唐靳禹虚虚的压在她的身上,俊美的脸渐渐的开始紧绷起来,刚刚还漾着笑意的眸子,一瞬间变得幽深无比,猛地俯下身子,薄唇贴在她的耳廓上,呼吸微微急促,带着灼热:“你再这样动,我现在就把你给办了。”
沈星羽猛地僵硬住身体,此时她也感觉到男人身体的变化。
她睁大了双眼看着男人。
男人的嗓音微微沙哑着,如同罂粟一般有着致命的吸引力:“你用这样的眼神看着我,只会让我更想将你彻底的落下地狱,恩?”
这句话说得更加露骨。
沈星羽虽然和他已经多次的同床共枕,可那些都是水到渠成自然而然的情况,从未有过这样的窘迫,她一时间有些不知道该说些什么好,平复了思绪,终于抬眸想要说话,却不想刚张开嘴,还未来得及发出声音,就被男人那充满烟草味道的唇给吻住了。
男人的吻一如既往的充满了霸道的肆虐,就好像要将她整个人都吃进肚子一般。
连舌根都在发麻。
她诧异的睁大了双眸,下意识的动了动腿,想要将身上的男人给推开。
却不想,腿刚刚一动,男人就闷哼了一声,瞬间,那双眸子猩红了起来。
她这才意识到,刚刚她的腿,蹭到了哪里。
白皙的脸瞬间爆红,一双眼睛甚至都不敢去看男人的眼睛。
男人抬起头来,微微喘息着,宽大的手指将她脸上细碎的发丝微微拨开,就在她想要开口之际,再一次不顾一切的亲吻住了她。
唇齿之间的触碰让她有种与男人亲密无间的错觉,她的灵魂都跟着在颤动,她想要移开自己的唇,却不想,整个人都被男人禁锢在怀中,肺部的空气渐渐的被男人掠夺,什么时候男人放开了她的双手她都没意识到。
混混沌沌间,已然下意识的伸出双臂,圈住了男人的脖颈。
肆意而又痴狂的回应着他的吻。
男人一边亲吻着,一边略带着薄茧的手自她的膝盖蜿蜒而上,开始在她腰间的皮肤上轻轻的摩挲着。
那微微粗粝的指尖在触碰到她腰部娇嫩的肌肤上时,沈星羽整个人猛地回过神来,这才发现自己抱着男人的脖子。
她连忙挣扎起来,声音有气无力的喊着:“不行,我还没洗澡呢。”
男人被她挣扎的更加双目猩红,粗喘着气的看着她:“不用洗,身上不脏。”
“不行,我今天淌汗了的,而且……”说到这里,沈星羽眼圈红红的,看起来就好像要哭出声来一样。

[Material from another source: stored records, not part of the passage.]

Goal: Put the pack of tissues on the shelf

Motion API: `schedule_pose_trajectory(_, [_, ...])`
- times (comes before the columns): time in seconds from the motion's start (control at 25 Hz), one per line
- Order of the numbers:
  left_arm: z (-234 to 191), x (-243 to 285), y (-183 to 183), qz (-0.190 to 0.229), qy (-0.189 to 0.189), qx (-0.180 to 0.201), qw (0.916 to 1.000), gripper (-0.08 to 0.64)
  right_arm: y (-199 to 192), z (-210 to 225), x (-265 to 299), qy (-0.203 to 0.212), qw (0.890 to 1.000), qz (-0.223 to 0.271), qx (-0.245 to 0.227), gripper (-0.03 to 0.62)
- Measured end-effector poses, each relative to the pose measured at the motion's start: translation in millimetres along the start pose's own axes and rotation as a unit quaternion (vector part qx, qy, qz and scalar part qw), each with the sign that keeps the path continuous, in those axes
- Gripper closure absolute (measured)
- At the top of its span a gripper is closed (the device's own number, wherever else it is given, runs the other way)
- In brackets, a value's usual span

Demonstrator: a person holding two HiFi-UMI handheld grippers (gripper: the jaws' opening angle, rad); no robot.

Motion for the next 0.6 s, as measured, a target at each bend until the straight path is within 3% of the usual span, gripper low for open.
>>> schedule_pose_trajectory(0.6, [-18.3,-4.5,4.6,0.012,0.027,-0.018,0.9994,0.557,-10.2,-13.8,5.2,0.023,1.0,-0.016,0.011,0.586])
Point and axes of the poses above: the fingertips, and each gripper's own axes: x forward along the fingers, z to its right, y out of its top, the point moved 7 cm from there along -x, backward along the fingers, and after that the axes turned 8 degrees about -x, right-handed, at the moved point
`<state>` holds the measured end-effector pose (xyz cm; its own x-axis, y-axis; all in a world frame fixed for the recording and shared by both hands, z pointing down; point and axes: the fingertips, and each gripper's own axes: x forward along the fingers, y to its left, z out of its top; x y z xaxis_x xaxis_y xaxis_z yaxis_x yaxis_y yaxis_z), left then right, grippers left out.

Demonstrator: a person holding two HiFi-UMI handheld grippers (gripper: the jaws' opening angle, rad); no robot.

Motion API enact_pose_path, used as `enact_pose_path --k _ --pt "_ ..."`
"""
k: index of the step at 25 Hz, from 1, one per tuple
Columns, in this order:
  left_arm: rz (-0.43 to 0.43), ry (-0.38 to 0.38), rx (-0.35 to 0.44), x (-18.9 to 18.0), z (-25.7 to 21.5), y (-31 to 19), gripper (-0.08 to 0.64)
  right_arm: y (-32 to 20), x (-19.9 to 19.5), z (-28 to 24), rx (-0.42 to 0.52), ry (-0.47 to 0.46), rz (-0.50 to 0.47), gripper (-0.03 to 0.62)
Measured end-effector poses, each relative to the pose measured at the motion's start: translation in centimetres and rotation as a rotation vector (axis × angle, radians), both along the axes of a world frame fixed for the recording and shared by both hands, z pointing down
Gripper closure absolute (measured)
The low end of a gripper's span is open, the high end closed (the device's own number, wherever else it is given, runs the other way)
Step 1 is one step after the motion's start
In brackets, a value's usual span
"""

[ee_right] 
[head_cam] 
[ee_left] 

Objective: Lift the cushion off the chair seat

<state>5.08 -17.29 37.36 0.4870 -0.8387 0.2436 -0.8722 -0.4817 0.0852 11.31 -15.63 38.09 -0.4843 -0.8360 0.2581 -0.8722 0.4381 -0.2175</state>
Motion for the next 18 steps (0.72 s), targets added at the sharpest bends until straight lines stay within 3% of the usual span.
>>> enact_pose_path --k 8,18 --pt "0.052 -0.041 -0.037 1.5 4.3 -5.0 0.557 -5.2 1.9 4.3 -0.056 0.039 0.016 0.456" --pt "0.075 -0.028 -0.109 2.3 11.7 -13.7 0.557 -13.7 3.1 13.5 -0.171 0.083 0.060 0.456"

她今天在咖啡厅里半天,就算没有人抽烟,可她还是感觉自己的身上有种满是烟草味的感觉。
男人的身子猛地怔住,无奈的探出手指,轻轻的拭去她眼角晶莹的泪水。
无奈的叹了口气,猛地将她竖着抱了起来,转身就往浴室走去。
沈星羽双手撑着男人的肩膀,双眸潋滟无比,看着那越来越近的浴室门,她这才意识到男人的打算。
娇嫩白皙的脸蛋瞬间飞满了红霞,娇艳欲滴,潋滟的眸底明明情动,却偏偏作不知所措的模样,手指无意识的攥着男人的领子:“你你你打算做什么?”
他说要洗澡,居然抱着她一起去浴室。
她明明是质问的口气,可那甜腻到骨子里的声音却让她吓了一跳,她的声音,她的语气,什么时候竟然变成了这个样子,明明之前唐靳禹也没有做什么呀,唐靳禹本来身体就紧绷到快要爆炸了,此时那甜腻的声音再一入耳朵,他的身体更加的难以忍耐起来,狠狠的在她的屁股上拍了一下。
沈星羽还想要挣扎,却不想,一低头,就对上男人那双深邃无比的双瞳,那双眼睛,又深又暗,深处仿佛孕育着一团炙热的邪火,仿佛她只要在多说一句,那团火焰,就要将她整个人都燃烧殆尽。
那种被野兽锁定的感觉,一下子让她一动也不敢动。
她僵硬着身体,不敢去看男人的眼睛,只得任由男人将她包进了浴室。
不是说好的不喜欢别人的触碰么?不是说只要碰到就感觉十分的恶心么?
怎么这会儿这个迫不及待的男人到底是谁啊……
直到温热的花洒从她的发顶缓缓流下。
看着男人那双异常认真的双眸,她这才意识到,这个男人并不是在开玩笑。
心脏急速的跳动着,她甚至有些害怕它是否能承受这样的速度,男人的眼睛猩红的宛如一只野兽,她本能的想要逃跑。
唐靳禹快速的脱掉身上碍事的衣物,猛地将她禁锢在墙壁和胸膛之间,修长的手指完美的宛如钢琴手,开始一颗一颗的解开,她连衣裙上的扣子。